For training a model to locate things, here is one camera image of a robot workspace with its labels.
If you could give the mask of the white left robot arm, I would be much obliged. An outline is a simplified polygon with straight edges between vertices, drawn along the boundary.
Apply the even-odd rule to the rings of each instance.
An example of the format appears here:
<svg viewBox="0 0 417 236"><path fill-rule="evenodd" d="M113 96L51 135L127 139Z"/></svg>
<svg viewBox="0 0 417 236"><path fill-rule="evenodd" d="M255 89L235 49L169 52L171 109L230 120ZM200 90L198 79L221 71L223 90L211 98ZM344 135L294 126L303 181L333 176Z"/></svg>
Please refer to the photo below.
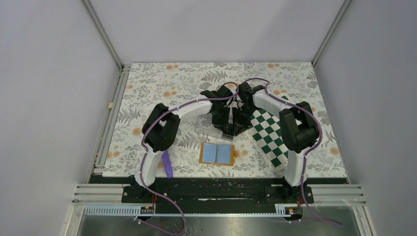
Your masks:
<svg viewBox="0 0 417 236"><path fill-rule="evenodd" d="M140 202L147 202L152 197L157 165L164 151L173 145L179 125L194 117L211 114L214 128L226 136L233 136L233 125L229 123L230 108L227 106L238 94L222 85L218 90L205 90L197 98L174 107L157 104L142 128L141 145L145 155L140 161L138 173L134 175L139 183L134 189L134 196Z"/></svg>

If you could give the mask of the left aluminium frame post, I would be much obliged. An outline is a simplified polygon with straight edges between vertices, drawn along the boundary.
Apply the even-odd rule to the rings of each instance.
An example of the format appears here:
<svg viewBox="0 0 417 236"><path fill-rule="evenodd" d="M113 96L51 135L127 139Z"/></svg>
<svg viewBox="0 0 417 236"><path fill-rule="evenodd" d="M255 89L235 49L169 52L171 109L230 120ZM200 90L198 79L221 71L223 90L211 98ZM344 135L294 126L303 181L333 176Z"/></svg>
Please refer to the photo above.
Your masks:
<svg viewBox="0 0 417 236"><path fill-rule="evenodd" d="M113 43L111 42L103 24L101 23L98 14L96 13L94 6L90 0L81 0L81 3L83 4L88 16L90 17L94 27L96 28L99 37L101 38L105 48L109 52L113 62L115 63L116 67L119 70L124 69L124 63L120 59Z"/></svg>

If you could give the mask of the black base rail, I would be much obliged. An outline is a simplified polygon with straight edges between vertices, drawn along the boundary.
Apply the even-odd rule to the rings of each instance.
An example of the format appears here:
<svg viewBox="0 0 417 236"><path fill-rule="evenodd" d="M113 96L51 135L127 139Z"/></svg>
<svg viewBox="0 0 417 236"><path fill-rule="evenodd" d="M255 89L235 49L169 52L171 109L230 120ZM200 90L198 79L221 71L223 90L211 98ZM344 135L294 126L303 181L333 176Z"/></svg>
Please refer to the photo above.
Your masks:
<svg viewBox="0 0 417 236"><path fill-rule="evenodd" d="M301 187L290 187L282 178L157 178L150 189L167 195L178 207L161 196L154 196L134 183L131 177L93 177L98 187L116 202L142 205L143 213L221 214L274 213L275 205L297 205Z"/></svg>

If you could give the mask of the floral patterned table mat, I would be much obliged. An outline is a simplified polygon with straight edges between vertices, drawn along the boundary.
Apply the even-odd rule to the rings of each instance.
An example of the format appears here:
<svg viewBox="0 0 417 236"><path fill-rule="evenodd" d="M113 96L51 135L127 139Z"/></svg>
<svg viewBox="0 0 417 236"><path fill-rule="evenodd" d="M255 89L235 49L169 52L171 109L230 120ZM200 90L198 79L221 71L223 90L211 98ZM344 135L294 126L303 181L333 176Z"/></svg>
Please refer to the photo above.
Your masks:
<svg viewBox="0 0 417 236"><path fill-rule="evenodd" d="M345 169L331 121L310 62L134 63L123 79L109 135L103 140L91 177L127 177L135 174L144 155L142 127L158 103L176 106L195 99L204 90L226 85L231 90L246 79L252 86L269 81L270 93L294 103L306 101L323 129L323 140L308 154L306 175L310 182L347 183ZM195 132L197 118L179 126L169 149L174 177L280 178L256 151L246 131L232 141L233 166L199 163L201 143L222 143Z"/></svg>

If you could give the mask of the right aluminium frame post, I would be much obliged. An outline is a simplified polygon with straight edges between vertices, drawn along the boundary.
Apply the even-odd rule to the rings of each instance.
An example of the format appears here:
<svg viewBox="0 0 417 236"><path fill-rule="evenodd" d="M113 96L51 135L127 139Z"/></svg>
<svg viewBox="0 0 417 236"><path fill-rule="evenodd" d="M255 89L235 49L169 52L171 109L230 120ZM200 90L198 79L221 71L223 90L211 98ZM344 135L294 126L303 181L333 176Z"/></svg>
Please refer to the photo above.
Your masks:
<svg viewBox="0 0 417 236"><path fill-rule="evenodd" d="M339 24L341 23L344 15L348 11L349 6L351 5L352 0L344 0L342 5L340 6L335 18L333 19L329 29L327 30L318 50L316 51L311 64L315 68L318 64L320 58L322 57L324 51L326 50L327 45L329 44L330 40L332 39L334 33L336 32Z"/></svg>

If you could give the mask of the clear acrylic card box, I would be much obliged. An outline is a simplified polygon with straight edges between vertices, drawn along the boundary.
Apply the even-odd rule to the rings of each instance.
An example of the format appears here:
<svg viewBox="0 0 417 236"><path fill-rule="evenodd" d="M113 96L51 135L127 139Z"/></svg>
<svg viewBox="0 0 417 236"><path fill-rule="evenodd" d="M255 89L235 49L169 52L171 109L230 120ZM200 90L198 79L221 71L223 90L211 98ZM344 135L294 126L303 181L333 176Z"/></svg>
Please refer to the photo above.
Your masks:
<svg viewBox="0 0 417 236"><path fill-rule="evenodd" d="M227 135L214 127L211 114L204 114L197 117L195 132L207 136L209 139L218 139L225 142L232 142L234 140L234 136Z"/></svg>

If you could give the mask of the green white chessboard mat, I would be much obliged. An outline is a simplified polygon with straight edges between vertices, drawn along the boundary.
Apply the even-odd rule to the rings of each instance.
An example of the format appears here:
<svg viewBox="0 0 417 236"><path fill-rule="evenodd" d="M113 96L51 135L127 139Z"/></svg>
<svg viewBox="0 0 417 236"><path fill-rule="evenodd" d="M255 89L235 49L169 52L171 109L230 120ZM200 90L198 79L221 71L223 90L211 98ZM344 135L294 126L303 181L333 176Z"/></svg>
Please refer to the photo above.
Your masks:
<svg viewBox="0 0 417 236"><path fill-rule="evenodd" d="M251 127L246 135L273 173L287 167L288 148L281 136L280 120L264 109L257 108L250 116Z"/></svg>

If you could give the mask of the aluminium frame post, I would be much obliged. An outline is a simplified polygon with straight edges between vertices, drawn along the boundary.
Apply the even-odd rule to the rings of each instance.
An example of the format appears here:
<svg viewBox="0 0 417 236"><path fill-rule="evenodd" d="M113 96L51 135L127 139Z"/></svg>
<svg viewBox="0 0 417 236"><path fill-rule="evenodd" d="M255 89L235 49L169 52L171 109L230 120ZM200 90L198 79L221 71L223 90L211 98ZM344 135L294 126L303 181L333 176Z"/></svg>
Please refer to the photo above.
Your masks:
<svg viewBox="0 0 417 236"><path fill-rule="evenodd" d="M339 24L341 23L344 15L348 11L349 6L351 5L352 0L344 0L342 5L340 6L335 18L333 19L329 29L327 30L318 50L316 51L311 64L315 68L318 64L320 58L322 57L324 51L326 50L327 45L329 44L330 40L332 39L334 33L336 32Z"/></svg>
<svg viewBox="0 0 417 236"><path fill-rule="evenodd" d="M115 63L116 67L119 70L124 69L124 63L120 59L113 43L111 42L103 24L101 23L98 14L96 13L94 6L90 0L81 0L81 3L83 4L88 16L90 17L94 27L96 28L99 37L101 38L105 48L109 52L113 62Z"/></svg>

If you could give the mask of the purple marker pen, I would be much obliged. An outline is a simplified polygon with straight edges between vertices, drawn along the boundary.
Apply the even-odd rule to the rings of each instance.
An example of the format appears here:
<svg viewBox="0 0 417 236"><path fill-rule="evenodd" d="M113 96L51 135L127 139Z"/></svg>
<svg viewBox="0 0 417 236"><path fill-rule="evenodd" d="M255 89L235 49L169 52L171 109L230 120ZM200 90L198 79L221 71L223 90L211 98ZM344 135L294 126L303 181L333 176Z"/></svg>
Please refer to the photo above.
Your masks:
<svg viewBox="0 0 417 236"><path fill-rule="evenodd" d="M167 178L172 179L174 177L174 174L173 174L172 163L171 163L171 160L170 160L170 155L169 155L168 150L165 150L163 152L161 158L162 158L162 161L163 161L164 170L165 170L165 173L167 175Z"/></svg>

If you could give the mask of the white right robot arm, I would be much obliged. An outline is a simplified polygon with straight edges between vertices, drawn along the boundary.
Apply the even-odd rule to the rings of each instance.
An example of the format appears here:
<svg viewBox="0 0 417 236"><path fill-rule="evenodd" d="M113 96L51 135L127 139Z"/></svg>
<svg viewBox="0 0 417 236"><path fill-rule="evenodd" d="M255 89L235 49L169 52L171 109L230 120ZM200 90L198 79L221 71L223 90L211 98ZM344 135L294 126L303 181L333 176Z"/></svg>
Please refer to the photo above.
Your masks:
<svg viewBox="0 0 417 236"><path fill-rule="evenodd" d="M248 82L238 85L238 97L242 105L233 108L233 123L236 133L252 126L251 116L263 109L279 118L281 138L288 149L288 164L284 179L288 185L282 189L284 200L293 203L301 197L300 185L304 183L306 155L322 138L320 125L312 115L307 102L298 104L278 98L265 86L251 87Z"/></svg>

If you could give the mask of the orange leather card holder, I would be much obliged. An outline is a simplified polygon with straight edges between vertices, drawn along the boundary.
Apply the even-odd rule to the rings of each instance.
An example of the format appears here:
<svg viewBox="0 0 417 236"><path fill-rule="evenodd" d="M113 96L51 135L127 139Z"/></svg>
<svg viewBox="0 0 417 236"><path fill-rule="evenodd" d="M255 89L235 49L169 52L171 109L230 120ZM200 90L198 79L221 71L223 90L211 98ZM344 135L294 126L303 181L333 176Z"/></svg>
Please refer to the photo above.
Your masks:
<svg viewBox="0 0 417 236"><path fill-rule="evenodd" d="M233 166L235 156L235 146L232 144L201 143L199 163Z"/></svg>

▶ **YOUR ASSIGNMENT**:
Only the lines from the beginning of the material through the line with "Please refer to the photo below." should appear in the answer, each copied exactly.

▶ **RESPONSE AREA**:
For training a model to locate things, here is one camera image of a robot workspace with its labels.
If you could give the mask of the white left robot arm, I would be much obliged. An outline is a simplified polygon with straight edges between vertices, drawn along the boundary.
Apply the even-odd rule to the rings of each instance.
An example of the format appears here:
<svg viewBox="0 0 417 236"><path fill-rule="evenodd" d="M113 96L51 135L127 139Z"/></svg>
<svg viewBox="0 0 417 236"><path fill-rule="evenodd" d="M255 89L235 49L169 52L171 109L230 120ZM200 90L198 79L221 71L223 90L211 98ZM344 135L294 126L303 181L333 176Z"/></svg>
Please refer to the photo below.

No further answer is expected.